Code as Policies (or CaP for short) is a coding-specific language model developed from Google’s Pathways Language Model (PaLM) to interpret the natural language instructions and turn them into code it can run. Google’s researchers trained the model by giving it examples of instructions (formatted as code comments written by the developers to explain what the code does for anyone reviewing it) and the corresponding code. From that, it was able to take new instructions and “autonomously generate new code that re-composes API calls, synthesizes new functions, and expresses feedback loops to assemble new behaviors at runtime,” Google engineers explained in a blog post published this week, In other words, given a comment-like prompt, it could come up with some probable robot code. Read the preprint of their work here.
To get CaP to write new code for specific tasks, the team provided it with “hints,” like what APIs or tools were available to it, and a few instructions-to-code paired examples. From that, it was able to write new code for new instructions. It does this using “hierarchical code generation” which prompts it to “recursively define new functions, accumulate their own libraries over time, and self-architect a dynamic codebase.” This means that given one set of instructions once, it can develop some code that it can then repurpose for similar instructions later on.
[Related: Google’s AI has a long way to go before writing the next great novel]

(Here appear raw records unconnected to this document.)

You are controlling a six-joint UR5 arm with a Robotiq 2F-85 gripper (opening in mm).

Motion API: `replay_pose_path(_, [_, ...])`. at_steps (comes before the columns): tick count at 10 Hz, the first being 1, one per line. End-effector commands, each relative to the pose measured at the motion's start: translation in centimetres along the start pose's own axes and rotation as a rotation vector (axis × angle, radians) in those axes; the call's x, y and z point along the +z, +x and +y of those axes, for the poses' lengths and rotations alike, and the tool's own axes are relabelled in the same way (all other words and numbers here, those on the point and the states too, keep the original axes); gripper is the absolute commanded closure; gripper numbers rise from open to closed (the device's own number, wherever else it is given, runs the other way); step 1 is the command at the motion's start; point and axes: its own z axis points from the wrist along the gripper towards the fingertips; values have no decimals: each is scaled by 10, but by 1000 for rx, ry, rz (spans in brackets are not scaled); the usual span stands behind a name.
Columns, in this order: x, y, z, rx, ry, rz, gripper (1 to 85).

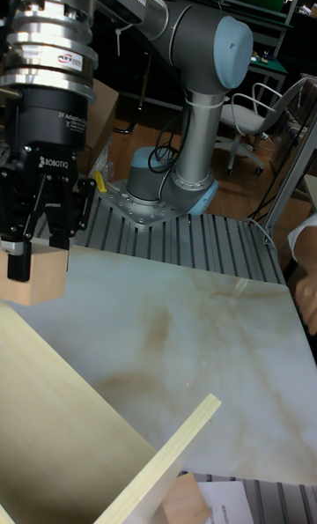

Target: Put the object on the shelf

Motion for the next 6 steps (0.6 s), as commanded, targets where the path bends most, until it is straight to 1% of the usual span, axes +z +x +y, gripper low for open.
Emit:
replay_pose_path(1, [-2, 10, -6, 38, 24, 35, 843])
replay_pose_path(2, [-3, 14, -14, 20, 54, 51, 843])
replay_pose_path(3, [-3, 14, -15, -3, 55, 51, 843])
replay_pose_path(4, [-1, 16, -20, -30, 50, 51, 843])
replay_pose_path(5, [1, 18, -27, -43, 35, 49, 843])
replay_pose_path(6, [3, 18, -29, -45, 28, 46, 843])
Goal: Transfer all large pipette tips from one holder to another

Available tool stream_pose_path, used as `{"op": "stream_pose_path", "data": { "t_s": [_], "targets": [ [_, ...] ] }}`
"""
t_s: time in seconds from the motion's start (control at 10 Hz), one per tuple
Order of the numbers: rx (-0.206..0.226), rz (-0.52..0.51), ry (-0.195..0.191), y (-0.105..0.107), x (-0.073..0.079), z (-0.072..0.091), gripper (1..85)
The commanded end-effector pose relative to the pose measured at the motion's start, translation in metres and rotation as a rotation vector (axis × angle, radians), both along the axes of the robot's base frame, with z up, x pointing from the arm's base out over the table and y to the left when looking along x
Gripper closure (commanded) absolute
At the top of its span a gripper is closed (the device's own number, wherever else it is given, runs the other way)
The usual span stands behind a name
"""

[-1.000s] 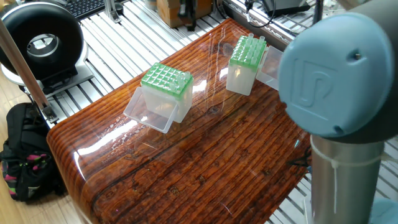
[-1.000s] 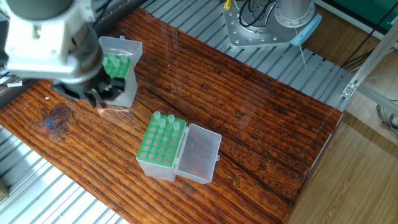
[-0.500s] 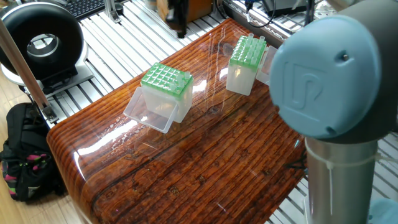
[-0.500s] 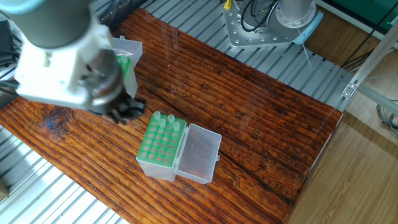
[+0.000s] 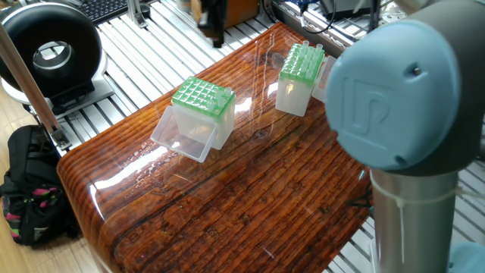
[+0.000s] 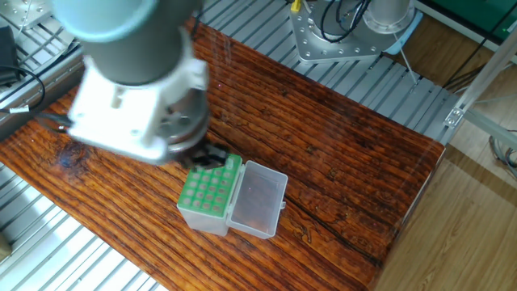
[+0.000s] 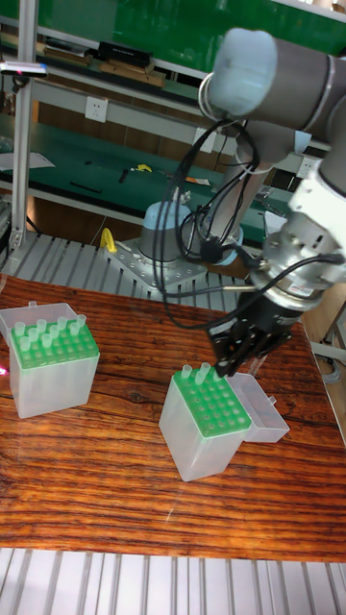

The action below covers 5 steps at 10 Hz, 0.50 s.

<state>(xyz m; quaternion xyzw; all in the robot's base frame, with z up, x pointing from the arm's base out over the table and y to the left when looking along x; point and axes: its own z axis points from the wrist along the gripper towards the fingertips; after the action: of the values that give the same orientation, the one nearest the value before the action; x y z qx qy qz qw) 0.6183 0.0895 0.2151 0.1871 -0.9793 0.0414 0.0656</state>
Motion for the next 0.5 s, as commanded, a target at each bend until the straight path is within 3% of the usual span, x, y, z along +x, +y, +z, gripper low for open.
{"op": "stream_pose_path", "data": {
  "t_s": [0.0, 0.1, 0.2, 0.3, 0.4],
  "targets": [
    [0.030, 0.012, -0.001, 0.019, -0.034, -0.003, 66.3],
    [0.080, 0.027, -0.020, 0.025, -0.040, -0.009, 66.3],
    [0.127, 0.066, -0.057, 0.033, -0.038, -0.015, 60.3],
    [0.092, 0.120, -0.097, 0.024, -0.027, -0.020, 58.3],
    [0.082, 0.165, -0.092, 0.022, -0.027, -0.026, 58.3]
  ]
}}
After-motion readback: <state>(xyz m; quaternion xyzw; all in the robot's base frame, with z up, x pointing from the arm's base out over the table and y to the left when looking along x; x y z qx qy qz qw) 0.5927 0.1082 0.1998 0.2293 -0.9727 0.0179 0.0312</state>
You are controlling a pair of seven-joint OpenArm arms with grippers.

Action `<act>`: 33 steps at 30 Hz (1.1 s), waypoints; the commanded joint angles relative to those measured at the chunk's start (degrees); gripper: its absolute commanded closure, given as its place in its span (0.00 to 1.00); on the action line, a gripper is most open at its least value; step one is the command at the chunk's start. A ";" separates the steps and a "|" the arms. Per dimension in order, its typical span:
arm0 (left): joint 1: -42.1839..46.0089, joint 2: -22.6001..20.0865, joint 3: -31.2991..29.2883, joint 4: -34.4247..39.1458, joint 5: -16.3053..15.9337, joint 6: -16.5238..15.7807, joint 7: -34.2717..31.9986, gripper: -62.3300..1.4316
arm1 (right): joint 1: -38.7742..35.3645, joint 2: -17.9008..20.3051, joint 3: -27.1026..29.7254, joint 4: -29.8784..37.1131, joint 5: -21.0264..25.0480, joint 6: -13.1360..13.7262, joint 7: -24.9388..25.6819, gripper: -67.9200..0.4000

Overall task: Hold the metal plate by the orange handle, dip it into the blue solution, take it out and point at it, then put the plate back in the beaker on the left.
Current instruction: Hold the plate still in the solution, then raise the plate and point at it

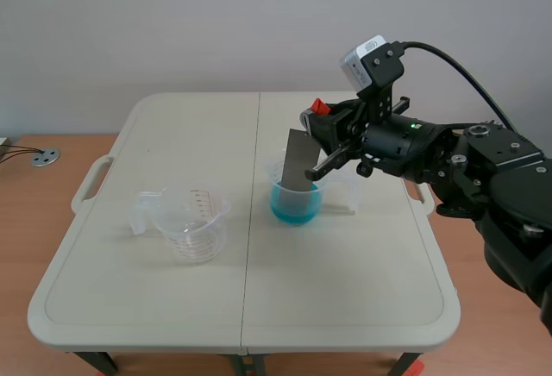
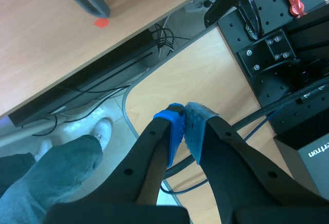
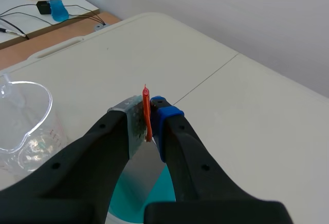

CaP can also use the arithmetic operations and logic of specific languages. For example, a model trained on Python can use the appropriate if/else and for/while loops when needed, and use third-party libraries for additional functionality. It can also turn ambiguous descriptions like “faster” and “to the left” into the precise numerical values necessary to perform the task. And because CaP is built on top of a regular language model, it has a few features unrelated to code—like understanding emojis and non-English languages.
For now, CaP is still very much limited in what it can do. It relies on the language model it is based on to provide context to its instructions. If they don’t make sense or use parameters it doesn’t support, it can’t write code. Similarly, it apparently can only manage a handful of parameters in a single prompt; more complex sequences of actions that require dozens of parameters just aren’t possible. There are also safety concerns: Programming a robot to write its own code is a bit like Skynet. If it thinks the best way to achieve a task is to spin around really fast with its arm extended and there is a human nearby, somebody could get hurt.
Still, it’s incredibly exciting research. With robots, one of the hardest tasks is generalizing their trained behaviors. Programming a robot to play ping-pong, doesn’t make it capable of playing other games like baseball or tennis. Although CaP is still miles away from such broad real world applications, it does allow a robot to perform a wide range of complex robot tasks without task-specific training. That’s a big step in the direction of one day being able to teach a robot that can play one game how to play another—without having to break everything down to new human-written code.